Other studies have focused on the association of patient characteristics and PIM use: female sex, low income, rural residency, taking more medications, and having high healthcare utilization.[19,20] Nevertheless, evidence of the impact of prescriber type on PIM prescribing is limited, and the influence of patient characteristics on PIM prescribing by different types of prescribers has never been evaluated. In addition, previous studies did not differentiate between PIM prescription as an initial prescription and a refill prescription, a difference that would likely influence deprescribing of PIMs. Prescriber attitude and belief are associated with deprescribing an existing medication, especially a PIM that has been used by a patient for years.[21] Also, the medication decision-making and medication selection processes differ between physician and nonphysician prescribers, a reflection of the differences between NPs and physicians in training, background, experience, and practice approach.[22,23]
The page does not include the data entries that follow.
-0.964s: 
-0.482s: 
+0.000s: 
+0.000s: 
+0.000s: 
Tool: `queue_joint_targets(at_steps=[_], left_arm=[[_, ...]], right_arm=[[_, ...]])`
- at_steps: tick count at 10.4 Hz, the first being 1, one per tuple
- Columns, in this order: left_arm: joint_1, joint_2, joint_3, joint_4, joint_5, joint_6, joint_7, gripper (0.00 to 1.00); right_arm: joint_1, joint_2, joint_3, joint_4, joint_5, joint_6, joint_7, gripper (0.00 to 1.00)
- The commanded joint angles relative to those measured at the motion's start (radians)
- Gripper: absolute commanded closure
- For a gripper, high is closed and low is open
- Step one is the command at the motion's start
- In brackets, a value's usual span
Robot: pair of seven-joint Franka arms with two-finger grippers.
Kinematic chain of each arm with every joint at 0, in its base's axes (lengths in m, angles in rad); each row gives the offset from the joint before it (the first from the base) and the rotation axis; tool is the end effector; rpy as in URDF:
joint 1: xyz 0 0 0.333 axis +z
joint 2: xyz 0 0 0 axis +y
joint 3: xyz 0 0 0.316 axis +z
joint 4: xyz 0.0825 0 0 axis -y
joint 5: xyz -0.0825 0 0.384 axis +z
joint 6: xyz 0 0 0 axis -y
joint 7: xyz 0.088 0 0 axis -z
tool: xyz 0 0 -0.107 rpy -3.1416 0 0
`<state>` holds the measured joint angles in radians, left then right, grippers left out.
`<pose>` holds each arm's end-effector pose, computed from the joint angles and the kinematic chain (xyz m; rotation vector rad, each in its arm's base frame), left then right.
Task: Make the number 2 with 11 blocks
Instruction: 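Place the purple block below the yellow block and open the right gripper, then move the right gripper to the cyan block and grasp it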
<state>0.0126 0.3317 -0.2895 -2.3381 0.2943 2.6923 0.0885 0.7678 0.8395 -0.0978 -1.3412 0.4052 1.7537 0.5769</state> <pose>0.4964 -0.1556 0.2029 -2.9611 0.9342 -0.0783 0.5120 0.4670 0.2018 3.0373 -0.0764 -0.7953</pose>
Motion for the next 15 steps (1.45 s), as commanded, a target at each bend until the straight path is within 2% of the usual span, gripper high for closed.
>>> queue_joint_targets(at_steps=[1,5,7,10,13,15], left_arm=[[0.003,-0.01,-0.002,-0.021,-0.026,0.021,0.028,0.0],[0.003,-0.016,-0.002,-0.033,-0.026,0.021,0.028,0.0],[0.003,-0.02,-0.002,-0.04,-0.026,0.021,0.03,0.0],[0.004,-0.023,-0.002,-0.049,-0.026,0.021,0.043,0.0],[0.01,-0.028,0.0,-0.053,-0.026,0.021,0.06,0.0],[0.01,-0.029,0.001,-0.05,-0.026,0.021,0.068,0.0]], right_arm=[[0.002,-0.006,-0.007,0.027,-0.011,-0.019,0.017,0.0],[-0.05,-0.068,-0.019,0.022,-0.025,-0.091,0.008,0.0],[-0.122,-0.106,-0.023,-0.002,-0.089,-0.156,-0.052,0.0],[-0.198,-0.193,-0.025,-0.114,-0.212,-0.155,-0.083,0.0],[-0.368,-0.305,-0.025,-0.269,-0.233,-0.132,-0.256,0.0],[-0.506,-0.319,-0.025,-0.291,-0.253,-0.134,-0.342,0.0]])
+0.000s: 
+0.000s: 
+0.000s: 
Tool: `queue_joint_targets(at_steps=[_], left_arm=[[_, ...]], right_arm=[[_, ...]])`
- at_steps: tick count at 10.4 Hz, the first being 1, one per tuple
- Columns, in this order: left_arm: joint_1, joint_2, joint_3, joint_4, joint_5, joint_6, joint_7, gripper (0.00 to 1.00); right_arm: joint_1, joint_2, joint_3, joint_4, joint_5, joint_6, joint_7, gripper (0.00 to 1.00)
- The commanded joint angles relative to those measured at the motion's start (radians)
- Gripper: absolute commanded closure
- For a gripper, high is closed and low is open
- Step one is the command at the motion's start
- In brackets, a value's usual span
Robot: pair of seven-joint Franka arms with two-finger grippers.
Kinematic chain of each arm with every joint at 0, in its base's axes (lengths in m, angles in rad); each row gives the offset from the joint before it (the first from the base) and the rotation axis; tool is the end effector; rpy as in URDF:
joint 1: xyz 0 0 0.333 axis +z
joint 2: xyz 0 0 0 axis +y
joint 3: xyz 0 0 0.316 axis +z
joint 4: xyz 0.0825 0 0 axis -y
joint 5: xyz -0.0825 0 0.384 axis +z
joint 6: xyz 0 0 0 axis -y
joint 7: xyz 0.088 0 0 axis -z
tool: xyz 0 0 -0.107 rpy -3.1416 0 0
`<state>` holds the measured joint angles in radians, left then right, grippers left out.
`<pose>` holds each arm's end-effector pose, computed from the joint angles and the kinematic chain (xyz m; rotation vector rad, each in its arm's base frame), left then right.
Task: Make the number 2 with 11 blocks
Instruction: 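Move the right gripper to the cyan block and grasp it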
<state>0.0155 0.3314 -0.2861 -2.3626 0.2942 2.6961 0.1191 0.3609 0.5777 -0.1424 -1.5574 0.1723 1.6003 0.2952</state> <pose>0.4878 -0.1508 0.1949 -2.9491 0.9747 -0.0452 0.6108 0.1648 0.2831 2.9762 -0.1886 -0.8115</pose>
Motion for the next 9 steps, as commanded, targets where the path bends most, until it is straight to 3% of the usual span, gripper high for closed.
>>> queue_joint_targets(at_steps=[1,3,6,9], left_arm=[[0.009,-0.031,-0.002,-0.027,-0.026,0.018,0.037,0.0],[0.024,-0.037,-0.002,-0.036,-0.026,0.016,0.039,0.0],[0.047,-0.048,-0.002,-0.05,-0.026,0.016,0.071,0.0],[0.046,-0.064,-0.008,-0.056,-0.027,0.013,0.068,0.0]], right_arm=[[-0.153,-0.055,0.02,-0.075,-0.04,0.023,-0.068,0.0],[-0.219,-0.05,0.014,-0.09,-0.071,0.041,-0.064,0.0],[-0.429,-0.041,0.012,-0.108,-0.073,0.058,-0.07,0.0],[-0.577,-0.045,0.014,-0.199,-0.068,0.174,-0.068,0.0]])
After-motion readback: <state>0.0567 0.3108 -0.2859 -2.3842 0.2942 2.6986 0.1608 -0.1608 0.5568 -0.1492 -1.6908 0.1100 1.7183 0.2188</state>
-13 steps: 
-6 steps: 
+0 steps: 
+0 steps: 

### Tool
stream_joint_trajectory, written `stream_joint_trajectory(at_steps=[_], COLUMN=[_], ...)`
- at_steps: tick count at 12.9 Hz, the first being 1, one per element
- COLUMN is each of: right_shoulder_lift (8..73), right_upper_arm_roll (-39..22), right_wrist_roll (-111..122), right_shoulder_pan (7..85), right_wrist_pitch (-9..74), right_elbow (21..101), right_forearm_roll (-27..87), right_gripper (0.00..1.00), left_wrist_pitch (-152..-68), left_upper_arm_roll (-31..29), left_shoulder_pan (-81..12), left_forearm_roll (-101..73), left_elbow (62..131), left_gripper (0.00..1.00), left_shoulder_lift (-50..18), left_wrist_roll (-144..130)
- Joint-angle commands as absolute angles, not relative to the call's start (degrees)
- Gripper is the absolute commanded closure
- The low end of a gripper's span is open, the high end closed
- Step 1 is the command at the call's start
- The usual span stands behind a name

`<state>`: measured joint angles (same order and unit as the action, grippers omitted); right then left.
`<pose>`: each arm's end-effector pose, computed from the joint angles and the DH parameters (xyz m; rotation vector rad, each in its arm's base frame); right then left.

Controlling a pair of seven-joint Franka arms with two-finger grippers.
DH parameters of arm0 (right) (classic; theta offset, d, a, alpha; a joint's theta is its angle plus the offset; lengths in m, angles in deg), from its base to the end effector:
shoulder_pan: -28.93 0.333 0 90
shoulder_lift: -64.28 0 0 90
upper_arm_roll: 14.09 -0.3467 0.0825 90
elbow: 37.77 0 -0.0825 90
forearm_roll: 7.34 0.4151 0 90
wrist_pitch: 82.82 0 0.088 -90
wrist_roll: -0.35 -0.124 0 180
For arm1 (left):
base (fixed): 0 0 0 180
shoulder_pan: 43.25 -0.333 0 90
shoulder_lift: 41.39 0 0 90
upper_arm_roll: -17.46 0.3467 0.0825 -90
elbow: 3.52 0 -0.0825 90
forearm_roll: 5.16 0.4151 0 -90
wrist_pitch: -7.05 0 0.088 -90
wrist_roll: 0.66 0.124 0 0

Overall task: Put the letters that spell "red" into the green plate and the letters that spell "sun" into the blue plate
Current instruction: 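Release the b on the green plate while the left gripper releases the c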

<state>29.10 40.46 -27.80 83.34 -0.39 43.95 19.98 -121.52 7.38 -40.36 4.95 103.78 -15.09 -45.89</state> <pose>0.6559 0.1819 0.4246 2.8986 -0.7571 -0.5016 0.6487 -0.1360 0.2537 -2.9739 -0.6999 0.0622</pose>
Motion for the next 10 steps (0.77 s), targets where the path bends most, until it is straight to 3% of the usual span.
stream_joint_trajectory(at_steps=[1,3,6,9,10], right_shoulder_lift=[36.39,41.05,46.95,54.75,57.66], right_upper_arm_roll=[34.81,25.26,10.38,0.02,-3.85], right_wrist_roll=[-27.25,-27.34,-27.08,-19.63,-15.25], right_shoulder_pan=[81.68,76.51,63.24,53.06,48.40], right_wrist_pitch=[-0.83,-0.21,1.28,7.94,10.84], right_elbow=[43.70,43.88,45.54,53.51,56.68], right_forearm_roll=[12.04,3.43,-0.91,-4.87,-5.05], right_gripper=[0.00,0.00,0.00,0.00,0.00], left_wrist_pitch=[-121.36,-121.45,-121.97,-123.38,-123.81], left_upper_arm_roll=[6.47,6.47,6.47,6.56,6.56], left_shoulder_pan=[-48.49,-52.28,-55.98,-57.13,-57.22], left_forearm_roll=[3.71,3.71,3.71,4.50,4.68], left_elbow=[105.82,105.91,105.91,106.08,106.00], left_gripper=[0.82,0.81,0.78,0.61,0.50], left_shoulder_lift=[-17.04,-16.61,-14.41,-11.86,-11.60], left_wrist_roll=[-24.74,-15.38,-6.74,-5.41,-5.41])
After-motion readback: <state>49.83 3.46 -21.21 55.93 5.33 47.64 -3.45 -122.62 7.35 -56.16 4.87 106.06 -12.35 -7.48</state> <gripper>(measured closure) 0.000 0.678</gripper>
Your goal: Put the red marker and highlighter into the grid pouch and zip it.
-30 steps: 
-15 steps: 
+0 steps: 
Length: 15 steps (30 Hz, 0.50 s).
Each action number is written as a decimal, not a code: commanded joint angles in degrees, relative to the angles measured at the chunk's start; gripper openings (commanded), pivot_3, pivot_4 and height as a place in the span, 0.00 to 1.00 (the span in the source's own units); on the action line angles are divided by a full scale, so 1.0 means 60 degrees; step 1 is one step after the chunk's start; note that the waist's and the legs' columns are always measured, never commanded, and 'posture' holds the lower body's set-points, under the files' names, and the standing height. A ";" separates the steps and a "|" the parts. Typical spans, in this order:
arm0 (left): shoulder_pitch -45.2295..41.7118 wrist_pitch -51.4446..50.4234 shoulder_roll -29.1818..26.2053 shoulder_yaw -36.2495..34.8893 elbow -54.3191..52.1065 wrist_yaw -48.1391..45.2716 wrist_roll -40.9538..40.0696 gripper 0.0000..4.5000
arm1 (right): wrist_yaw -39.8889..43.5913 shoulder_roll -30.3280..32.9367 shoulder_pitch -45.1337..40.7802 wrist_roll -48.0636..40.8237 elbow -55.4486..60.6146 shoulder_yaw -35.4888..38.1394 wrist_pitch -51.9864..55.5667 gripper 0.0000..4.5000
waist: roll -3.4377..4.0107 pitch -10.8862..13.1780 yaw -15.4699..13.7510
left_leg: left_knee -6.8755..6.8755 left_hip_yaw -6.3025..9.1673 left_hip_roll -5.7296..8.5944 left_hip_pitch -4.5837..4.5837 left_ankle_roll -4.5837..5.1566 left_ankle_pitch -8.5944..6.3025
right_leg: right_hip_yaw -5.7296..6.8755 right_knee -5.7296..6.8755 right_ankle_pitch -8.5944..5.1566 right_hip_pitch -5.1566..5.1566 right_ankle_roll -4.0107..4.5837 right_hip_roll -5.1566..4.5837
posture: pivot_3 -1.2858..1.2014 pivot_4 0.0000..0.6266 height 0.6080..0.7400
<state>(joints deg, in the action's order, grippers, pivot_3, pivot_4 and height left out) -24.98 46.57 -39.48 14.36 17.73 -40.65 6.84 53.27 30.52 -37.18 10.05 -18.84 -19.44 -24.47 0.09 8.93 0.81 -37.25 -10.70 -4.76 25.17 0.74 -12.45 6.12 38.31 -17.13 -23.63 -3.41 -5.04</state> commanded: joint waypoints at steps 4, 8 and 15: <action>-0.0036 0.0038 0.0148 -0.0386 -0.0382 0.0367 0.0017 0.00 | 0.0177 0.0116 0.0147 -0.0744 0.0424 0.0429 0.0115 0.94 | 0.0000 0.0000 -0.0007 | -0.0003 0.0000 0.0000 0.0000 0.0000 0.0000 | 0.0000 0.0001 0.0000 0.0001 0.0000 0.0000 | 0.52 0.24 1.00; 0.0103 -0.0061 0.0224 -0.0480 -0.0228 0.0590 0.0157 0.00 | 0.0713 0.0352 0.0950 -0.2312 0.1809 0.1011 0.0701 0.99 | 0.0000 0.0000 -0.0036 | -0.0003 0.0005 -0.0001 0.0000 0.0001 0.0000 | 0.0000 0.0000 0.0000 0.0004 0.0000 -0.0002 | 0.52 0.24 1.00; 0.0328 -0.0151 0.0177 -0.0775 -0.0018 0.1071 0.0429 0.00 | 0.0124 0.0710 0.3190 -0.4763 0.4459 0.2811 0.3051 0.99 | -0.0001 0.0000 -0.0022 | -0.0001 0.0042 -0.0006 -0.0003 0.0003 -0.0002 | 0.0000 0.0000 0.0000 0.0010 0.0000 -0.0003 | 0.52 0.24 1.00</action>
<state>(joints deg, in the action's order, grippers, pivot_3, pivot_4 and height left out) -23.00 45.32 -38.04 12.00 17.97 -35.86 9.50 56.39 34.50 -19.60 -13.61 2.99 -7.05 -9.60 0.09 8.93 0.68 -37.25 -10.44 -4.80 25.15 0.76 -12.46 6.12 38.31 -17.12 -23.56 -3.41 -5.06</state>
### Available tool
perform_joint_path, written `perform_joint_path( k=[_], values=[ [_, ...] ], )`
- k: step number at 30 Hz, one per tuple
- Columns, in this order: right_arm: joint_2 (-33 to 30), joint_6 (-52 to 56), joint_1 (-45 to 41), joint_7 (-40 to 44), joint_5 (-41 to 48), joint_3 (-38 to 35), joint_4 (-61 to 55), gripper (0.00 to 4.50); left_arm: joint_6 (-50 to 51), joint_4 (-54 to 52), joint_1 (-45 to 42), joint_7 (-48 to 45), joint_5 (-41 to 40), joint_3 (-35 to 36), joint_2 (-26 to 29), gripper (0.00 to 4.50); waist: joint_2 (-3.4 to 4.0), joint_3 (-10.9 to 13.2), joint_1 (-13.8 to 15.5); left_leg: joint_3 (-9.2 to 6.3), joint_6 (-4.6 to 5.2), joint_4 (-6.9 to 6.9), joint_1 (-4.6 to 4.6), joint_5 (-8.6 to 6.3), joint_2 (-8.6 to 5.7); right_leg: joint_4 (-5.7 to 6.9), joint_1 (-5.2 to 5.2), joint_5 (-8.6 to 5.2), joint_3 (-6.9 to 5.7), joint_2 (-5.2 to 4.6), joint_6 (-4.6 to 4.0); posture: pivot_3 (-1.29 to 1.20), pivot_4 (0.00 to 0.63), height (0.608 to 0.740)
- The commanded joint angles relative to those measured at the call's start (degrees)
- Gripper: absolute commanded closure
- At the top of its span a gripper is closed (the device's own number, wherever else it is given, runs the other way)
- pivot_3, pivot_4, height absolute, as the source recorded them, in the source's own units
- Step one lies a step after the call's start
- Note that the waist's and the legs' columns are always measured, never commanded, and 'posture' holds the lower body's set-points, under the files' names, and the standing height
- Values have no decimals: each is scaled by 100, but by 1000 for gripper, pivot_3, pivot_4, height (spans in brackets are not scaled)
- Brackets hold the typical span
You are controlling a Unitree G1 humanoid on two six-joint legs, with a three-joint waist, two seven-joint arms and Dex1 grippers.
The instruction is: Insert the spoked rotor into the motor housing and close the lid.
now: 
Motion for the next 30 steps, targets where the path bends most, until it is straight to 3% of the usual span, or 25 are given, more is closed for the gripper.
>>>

When a clinician orders a prescription, it is either an initial prescription or a refill authorization for a currently used drug. These are quite different actions in terms of degree of clinical decision-making and responsibility, with initial prescriptions typically occurring after a clinician makes a clinical evaluation and management decision, ideally in the context of shared decision-making. The decision to refill is more likely to be routine, with less consideration. For example, NPs working in a group practice might be asked to refill prescriptions for patients they may not follow, perhaps checking with the primary care physician in questionable cases. Therefore, when considering PIM prescriptions, initial prescriptions should be a more important measure of clinician quality. In this study, we considered initial prescriptions for PIMs separately from refills, with greater emphasis on the initial prescriptions.

We conducted a cross-sectional study using the 2016 Texas Medicare data to compare physician-prescribed PIM and NP-prescribed PIM. Our objectives were twofold: (1) to estimate the initial and refill PIM prescribing rates for physician visits and NP visits and (2) to evaluate the impact of patient characteristics on the association of provider type and PIM rate. We hypothesized that NPs would have less PIM prescribing than physicians and that the odds of receiving a PIM prescription from an NP would differ by patient characteristics.